Every line of the material must be given again verbatim. Skip the images.
(INFORMATION SUPPLIED begins)
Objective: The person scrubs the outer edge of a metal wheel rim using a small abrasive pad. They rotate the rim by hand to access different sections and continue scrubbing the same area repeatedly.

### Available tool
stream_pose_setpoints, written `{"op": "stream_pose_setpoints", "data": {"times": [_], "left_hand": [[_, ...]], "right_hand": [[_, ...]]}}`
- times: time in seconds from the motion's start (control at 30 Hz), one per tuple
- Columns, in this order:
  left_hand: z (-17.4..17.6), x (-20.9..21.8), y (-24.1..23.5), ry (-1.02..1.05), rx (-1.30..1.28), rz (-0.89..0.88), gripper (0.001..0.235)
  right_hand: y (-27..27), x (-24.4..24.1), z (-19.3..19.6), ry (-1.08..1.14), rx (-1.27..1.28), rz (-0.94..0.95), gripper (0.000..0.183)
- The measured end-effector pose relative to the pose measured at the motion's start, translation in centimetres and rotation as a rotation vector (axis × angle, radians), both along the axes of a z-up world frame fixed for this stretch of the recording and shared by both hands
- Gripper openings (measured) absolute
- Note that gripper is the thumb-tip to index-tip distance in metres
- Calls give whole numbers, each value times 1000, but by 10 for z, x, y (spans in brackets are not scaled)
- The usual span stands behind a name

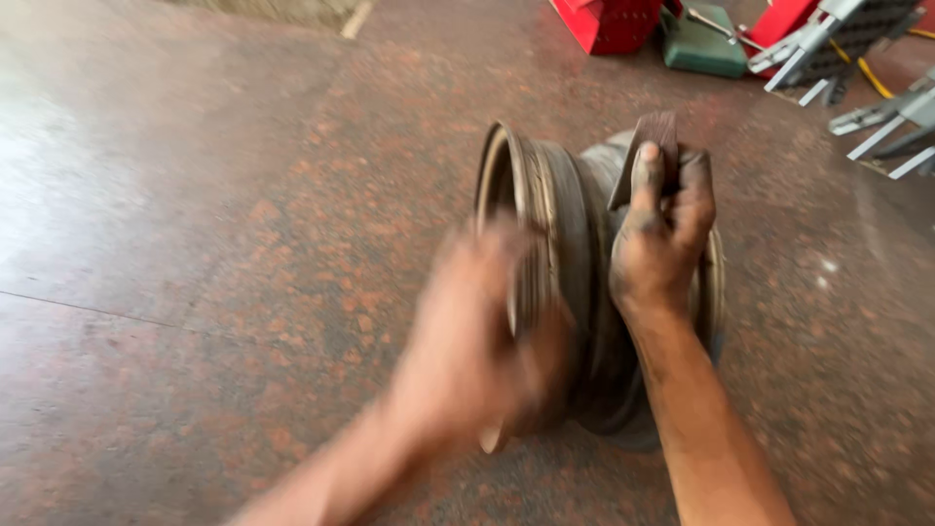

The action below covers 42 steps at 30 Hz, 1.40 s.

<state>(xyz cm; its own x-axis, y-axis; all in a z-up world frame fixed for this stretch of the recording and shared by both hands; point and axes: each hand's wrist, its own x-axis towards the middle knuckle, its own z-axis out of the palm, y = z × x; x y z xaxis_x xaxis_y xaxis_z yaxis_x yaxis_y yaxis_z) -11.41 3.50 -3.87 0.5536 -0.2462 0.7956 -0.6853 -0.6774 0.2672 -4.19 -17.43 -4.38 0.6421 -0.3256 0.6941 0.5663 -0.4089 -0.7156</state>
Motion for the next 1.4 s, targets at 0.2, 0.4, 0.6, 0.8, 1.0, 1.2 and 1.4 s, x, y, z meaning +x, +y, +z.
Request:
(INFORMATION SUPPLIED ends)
### RESPONSE TO THIS EXERCISE
Objective: The person scrubs the outer edge of a metal wheel rim using a small abrasive pad. They rotate the rim by hand to access different sections and continue scrubbing the same area repeatedly.

### Available tool
stream_pose_setpoints, written `{"op": "stream_pose_setpoints", "data": {"times": [_], "left_hand": [[_, ...]], "right_hand": [[_, ...]]}}`
- times: time in seconds from the motion's start (control at 30 Hz), one per tuple
- Columns, in this order:
  left_hand: z (-17.4..17.6), x (-20.9..21.8), y (-24.1..23.5), ry (-1.02..1.05), rx (-1.30..1.28), rz (-0.89..0.88), gripper (0.001..0.235)
  right_hand: y (-27..27), x (-24.4..24.1), z (-19.3..19.6), ry (-1.08..1.14), rx (-1.27..1.28), rz (-0.94..0.95), gripper (0.000..0.183)
- The measured end-effector pose relative to the pose measured at the motion's start, translation in centimetres and rotation as a rotation vector (axis × angle, radians), both along the axes of a z-up world frame fixed for this stretch of the recording and shared by both hands
- Gripper openings (measured) absolute
- Note that gripper is the thumb-tip to index-tip distance in metres
- Calls give whole numbers, each value times 1000, but by 10 for z, x, y (spans in brackets are not scaled)
- The usual span stands behind a name


The action below covers 42 steps at 30 Hz, 1.40 s.

<state>(xyz cm; its own x-axis, y-axis; all in a z-up world frame fixed for this stretch of the recording and shared by both hands; point and axes: each hand's wrist, its own x-axis towards the middle knuckle, its own z-axis out of the palm, y = z × x; x y z xaxis_x xaxis_y xaxis_z yaxis_x yaxis_y yaxis_z) -11.41 3.50 -3.87 0.5536 -0.2462 0.7956 -0.6853 -0.6774 0.2672 -4.19 -17.43 -4.38 0.6421 -0.3256 0.6941 0.5663 -0.4089 -0.7156</state>
Motion for the next 1.4 s, targets at 0.2, 0.4, 0.6, 0.8, 1.0, 1.2 and 1.4 s, x, y, z meaning +x, +y, +z.
Request:

Nothing else goes in the answer.